## Work required
Print the data below verbatim, minus images.

## Dataset extract
--------------------

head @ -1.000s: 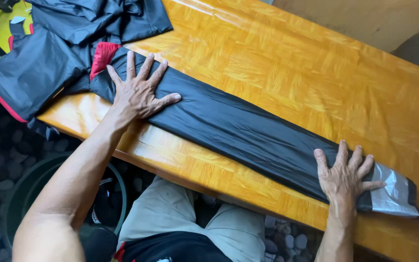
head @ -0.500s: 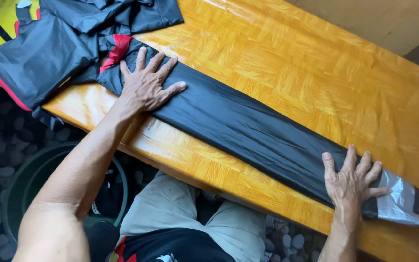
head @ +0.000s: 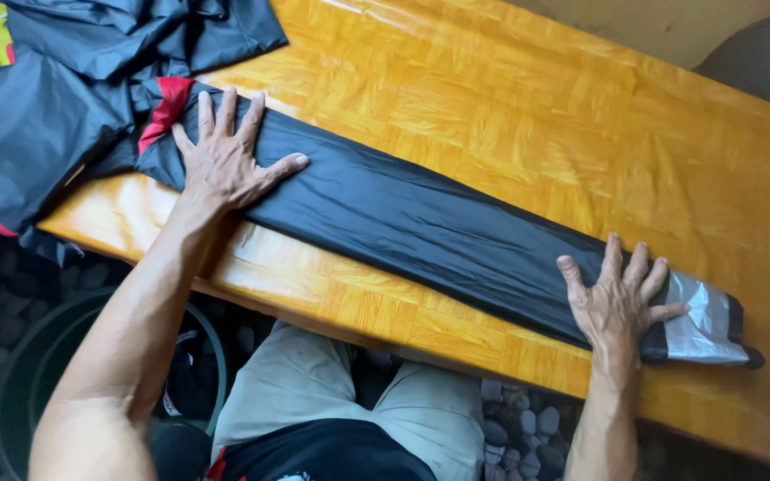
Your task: The person folds a black and red piece of clothing on a wooden table. They smooth the fabric, fold it lengthwise, and then fold it into a compact rectangular shape.
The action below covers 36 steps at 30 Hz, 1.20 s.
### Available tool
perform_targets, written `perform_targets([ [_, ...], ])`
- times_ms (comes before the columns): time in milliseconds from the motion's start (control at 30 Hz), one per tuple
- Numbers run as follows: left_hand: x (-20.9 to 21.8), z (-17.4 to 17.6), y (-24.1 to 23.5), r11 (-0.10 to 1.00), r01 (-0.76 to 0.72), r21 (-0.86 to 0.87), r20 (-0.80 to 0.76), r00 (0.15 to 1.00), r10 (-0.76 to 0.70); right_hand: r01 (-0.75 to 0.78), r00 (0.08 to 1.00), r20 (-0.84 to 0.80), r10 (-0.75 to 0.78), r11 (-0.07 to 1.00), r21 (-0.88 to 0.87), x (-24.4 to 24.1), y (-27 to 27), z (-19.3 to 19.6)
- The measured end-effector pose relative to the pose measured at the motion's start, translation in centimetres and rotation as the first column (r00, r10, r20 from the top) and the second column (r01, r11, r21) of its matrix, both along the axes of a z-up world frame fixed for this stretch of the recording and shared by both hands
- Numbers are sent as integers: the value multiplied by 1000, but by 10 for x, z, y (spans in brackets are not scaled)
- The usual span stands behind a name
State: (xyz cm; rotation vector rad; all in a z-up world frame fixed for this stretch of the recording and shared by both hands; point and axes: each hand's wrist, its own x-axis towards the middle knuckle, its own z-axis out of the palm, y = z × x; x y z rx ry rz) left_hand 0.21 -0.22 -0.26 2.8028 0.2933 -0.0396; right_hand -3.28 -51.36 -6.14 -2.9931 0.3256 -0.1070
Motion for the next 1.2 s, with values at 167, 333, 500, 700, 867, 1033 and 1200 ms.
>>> perform_targets([
  [167, 7, -1, 4, 992, -119, -31, -35, 992, 118, -13, 999, 41, 15, 999, -43, -1, 1, 0],
  [333, 8, 9, 3, 980, -197, -10, -94, 976, 195, -6, 999, 35, 8, 998, -58, 2, 1, -2],
  [500, 6, 14, 2, 972, -229, -57, -132, 967, 220, 49, 998, -40, -48, 999, 6, 3, 3, 2],
  [700, 8, 5, 4, 973, -227, -49, -93, 971, 222, 28, 1000, -3, -28, 999, -25, 1, 2, 0],
  [867, 14, -29, 12, 983, -177, 53, 53, 983, 174, 47, 998, -42, -48, 999, -18, 1, 6, 5],
  [1033, 30, -71, -1, 969, -62, 241, 452, 890, -56, 71, 997, -38, -72, 997, -32, 0, 6, 5],
  [1200, 31, -96, -27, 967, 56, 248, 489, 855, -175, 53, 998, -34, -54, 998, -27, -1, 9, 8],
])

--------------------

## Solved problem
head @ -1.000s: 
head @ -0.500s: 
head @ +0.000s: 
Your task: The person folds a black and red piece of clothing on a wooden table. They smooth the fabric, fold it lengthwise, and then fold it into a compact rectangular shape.
The action below covers 36 steps at 30 Hz, 1.20 s.
### Available tool
perform_targets, written `perform_targets([ [_, ...], ])`
- times_ms (comes before the columns): time in milliseconds from the motion's start (control at 30 Hz), one per tuple
- Numbers run as follows: left_hand: x (-20.9 to 21.8), z (-17.4 to 17.6), y (-24.1 to 23.5), r11 (-0.10 to 1.00), r01 (-0.76 to 0.72), r21 (-0.86 to 0.87), r20 (-0.80 to 0.76), r00 (0.15 to 1.00), r10 (-0.76 to 0.70); right_hand: r01 (-0.75 to 0.78), r00 (0.08 to 1.00), r20 (-0.84 to 0.80), r10 (-0.75 to 0.78), r11 (-0.07 to 1.00), r21 (-0.88 to 0.87), x (-24.4 to 24.1), y (-27 to 27), z (-19.3 to 19.6)
- The measured end-effector pose relative to the pose measured at the motion's start, translation in centimetres and rotation as the first column (r00, r10, r20 from the top) and the second column (r01, r11, r21) of its matrix, both along the axes of a z-up world frame fixed for this stretch of the recording and shared by both hands
- Numbers are sent as integers: the value multiplied by 1000, but by 10 for x, z, y (spans in brackets are not scaled)
- The usual span stands behind a name
State: (xyz cm; rotation vector rad; all in a z-up world frame fixed for this stretch of the recording and shared by both hands; point and axes: each hand's wrist, its own x-axis towards the middle knuckle, its own z-axis out of the palm, y = z × x; x y z rx ry rz) left_hand 0.21 -0.22 -0.26 2.8028 0.2933 -0.0396; right_hand -3.28 -51.36 -6.14 -2.9931 0.3256 -0.1070
Motion for the next 1.2 s, with values at 167, 333, 500, 700, 867, 1033 and 1200 ms.
>>> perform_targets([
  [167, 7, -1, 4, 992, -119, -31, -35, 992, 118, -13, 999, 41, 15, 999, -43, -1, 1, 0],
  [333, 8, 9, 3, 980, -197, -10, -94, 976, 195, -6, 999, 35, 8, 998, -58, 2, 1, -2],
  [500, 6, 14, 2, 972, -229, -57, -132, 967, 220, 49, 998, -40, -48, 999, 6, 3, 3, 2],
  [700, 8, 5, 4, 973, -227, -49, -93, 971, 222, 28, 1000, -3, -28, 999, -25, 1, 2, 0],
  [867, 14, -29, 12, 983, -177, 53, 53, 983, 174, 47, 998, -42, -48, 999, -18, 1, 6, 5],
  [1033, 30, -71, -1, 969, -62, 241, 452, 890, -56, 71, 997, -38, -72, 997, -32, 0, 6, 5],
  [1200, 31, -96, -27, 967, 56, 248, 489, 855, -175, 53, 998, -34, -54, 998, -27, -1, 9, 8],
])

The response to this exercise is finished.